Compliance with UK fire safety regulations

In the United Kingdom, compliance is essential to ensure public safety in contract environments. Upholstery fabrics must comply with BS 5852 (Crib 5), which tests ignition resistance to simulated sources of heat. Curtains and sheers are assessed according to BS 5867 Part 2 Types B and C, evaluating how fabrics behave under flame contact and radiant heat.

Choosing certified fireproof textiles guarantees that spaces meet legal requirements and that the materials have undergone rigorous testing for performance and reliability.

How Dabedan supports innovation and fire safety in textiles

At Dabedan, we believe that innovation in flame-retardant fabrics begins with understanding the science behind them. By studying thermal conductivity and heat transfer, we design textiles that not only meet international safety standards but also enhance acoustic comfort, light control, and visual harmony.

Our collections are produced in Barcelona, using state-of-the-art weaving technology and European inherently flame-retardant polyester fibres that ensure long-term performance and traceability.

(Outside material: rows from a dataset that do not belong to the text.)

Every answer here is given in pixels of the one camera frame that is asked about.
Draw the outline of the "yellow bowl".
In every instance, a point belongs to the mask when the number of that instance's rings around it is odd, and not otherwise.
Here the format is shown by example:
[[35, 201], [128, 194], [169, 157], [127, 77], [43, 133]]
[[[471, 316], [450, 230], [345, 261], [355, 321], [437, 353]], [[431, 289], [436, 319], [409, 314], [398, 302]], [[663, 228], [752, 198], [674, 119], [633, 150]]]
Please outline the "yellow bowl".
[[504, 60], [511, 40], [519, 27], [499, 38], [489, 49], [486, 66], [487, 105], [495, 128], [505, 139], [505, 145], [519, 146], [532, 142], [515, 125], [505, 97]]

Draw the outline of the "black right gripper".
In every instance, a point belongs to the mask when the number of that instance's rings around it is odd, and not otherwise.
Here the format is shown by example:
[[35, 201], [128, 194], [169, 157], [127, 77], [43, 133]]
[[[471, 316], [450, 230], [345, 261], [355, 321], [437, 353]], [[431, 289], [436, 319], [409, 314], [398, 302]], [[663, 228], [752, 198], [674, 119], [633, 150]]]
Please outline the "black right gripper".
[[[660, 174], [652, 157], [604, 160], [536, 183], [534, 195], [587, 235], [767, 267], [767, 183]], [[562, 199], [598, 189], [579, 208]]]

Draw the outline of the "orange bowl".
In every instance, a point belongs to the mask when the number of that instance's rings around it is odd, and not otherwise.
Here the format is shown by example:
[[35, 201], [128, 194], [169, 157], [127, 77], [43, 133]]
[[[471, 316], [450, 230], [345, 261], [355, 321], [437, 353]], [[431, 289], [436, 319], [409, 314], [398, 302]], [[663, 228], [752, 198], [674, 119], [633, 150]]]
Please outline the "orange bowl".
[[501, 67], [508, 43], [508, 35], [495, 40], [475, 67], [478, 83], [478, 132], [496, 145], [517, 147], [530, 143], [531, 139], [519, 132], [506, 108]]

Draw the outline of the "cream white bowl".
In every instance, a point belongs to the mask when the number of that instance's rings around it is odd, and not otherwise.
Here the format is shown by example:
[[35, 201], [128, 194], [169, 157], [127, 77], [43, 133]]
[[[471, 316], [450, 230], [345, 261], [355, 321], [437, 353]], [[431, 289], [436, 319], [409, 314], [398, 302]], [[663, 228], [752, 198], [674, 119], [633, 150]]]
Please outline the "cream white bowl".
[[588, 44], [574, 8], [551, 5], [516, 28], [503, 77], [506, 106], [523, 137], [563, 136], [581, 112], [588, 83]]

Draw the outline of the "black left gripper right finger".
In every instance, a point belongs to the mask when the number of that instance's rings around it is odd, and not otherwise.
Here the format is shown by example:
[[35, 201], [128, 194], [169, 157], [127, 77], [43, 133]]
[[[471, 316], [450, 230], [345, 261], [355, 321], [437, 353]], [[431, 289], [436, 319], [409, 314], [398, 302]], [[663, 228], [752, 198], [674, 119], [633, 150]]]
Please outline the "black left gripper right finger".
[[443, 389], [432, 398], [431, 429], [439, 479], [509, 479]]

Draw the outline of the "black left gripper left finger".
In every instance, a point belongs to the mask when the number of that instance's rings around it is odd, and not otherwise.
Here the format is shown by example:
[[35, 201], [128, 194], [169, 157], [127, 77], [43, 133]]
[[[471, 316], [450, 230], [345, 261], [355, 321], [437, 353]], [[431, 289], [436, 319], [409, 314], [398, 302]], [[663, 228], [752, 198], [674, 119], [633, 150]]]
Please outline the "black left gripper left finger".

Every fabric is tested according to EN 13501-1 and other international standards, confirming that Dabedan products offer certified fire safety without compromising beauty.

We collaborate closely with architects, interior designers, and contract professionals to help them select the right fabric for each project, ensuring both compliance and inspiration.

Safety and design can coexist beautifully. With Dabedan’s fabrics, every space becomes a place where innovation, comfort, and protection work together seamlessly.